Researchers at the University of New South Wales (UNSW) in Sydney have developed what they describe as the “world’s first motor that spins using a droplet of liquid metal”, a breakthrough that could open new possibilities for soft robotics, flexible electronics and medical devices.
According to a blog published by UNSW on January 19, the experimental motor produces rotation without the rigid components typically used in conventional designs, such as coils or magnets. Instead, it relies on swirling flows generated inside a droplet of liquid metal that is suspended in a salt solution and exposed to an electric field. A small copper paddle placed within the droplet is carried by these internal flows, creating continuous rotational motion.
According to the research team, the device, known as a liquid metal droplet rotary paddle motor, represents a fundamentally different approach to generating mechanical motion. The motor has reached speeds of up to 320 revolutions per minute, setting a new performance benchmark for liquid metal–based actuators.
“This is a completely new way to create motion,” said Dr Priyank Kumar, who supervised the project, noting that the design produces rotation by harnessing the flow of liquid metal itself rather than relying on solid moving parts. He added that the approach demonstrates how simple, flowing materials can be used to drive rotation in compact and flexible systems.
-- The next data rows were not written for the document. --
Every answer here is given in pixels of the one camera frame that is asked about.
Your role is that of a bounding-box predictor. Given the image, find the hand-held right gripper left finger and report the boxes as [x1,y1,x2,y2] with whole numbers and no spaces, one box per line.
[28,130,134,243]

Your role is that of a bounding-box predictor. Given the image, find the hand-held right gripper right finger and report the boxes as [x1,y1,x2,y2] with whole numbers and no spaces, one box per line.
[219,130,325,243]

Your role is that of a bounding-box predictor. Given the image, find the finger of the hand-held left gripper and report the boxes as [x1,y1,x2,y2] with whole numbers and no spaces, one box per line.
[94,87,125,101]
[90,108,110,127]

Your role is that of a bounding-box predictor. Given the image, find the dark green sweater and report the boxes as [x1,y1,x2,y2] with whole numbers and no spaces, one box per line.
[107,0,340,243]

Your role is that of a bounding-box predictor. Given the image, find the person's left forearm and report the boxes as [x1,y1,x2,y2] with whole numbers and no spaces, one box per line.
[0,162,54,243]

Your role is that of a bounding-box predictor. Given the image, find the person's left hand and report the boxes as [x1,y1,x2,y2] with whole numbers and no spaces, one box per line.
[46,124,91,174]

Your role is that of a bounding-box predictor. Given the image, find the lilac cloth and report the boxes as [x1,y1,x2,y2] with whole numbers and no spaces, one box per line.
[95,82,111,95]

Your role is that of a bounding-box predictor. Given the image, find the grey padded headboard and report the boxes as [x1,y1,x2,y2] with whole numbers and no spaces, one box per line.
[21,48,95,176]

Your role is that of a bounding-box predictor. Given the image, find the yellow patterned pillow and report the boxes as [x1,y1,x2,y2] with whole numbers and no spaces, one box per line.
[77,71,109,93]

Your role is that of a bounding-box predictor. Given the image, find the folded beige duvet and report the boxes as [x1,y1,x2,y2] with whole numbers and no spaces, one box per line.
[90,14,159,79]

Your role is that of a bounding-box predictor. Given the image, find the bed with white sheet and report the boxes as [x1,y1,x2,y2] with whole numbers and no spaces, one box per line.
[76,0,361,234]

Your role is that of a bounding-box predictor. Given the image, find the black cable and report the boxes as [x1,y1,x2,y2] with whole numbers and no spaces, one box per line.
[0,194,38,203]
Electric motors underpin a wide range of everyday technologies, from smartphones and laptops to household appliances and industrial machinery. Because so many devices depend on rotary motion, researchers say that alternative motor designs could have broad implications for future machines, particularly in areas where traditional rigid components are impractical, states the blog.
The liquid metal motor could be especially useful in soft robotics, a field focused on machines that can bend, stretch and operate in confined or irregular spaces. Rigid gears and shafts often limit such designs, whereas a motor that is itself flexible could enable new forms of movement and functionality.
“Imagine a tiny robot moving through narrow, irregular spaces inside the human body, powered by motors that are soft and flexible rather than hard and fragile,” said Professor Kourosh Kalantar-Zadeh of the University of Sydney, a collaborator on the research.
The motor was developed by PhD student Richard Fuchs, who compared its operation to a miniature waterwheel, with flowing liquid metal pushing the copper paddles in much the same way that water drives a wheel.
Beyond robotics, the researchers say the technology could find applications in flexible electronics, microfluidic systems and biomedical implants, where compact and adaptable motion is required in delicate environments.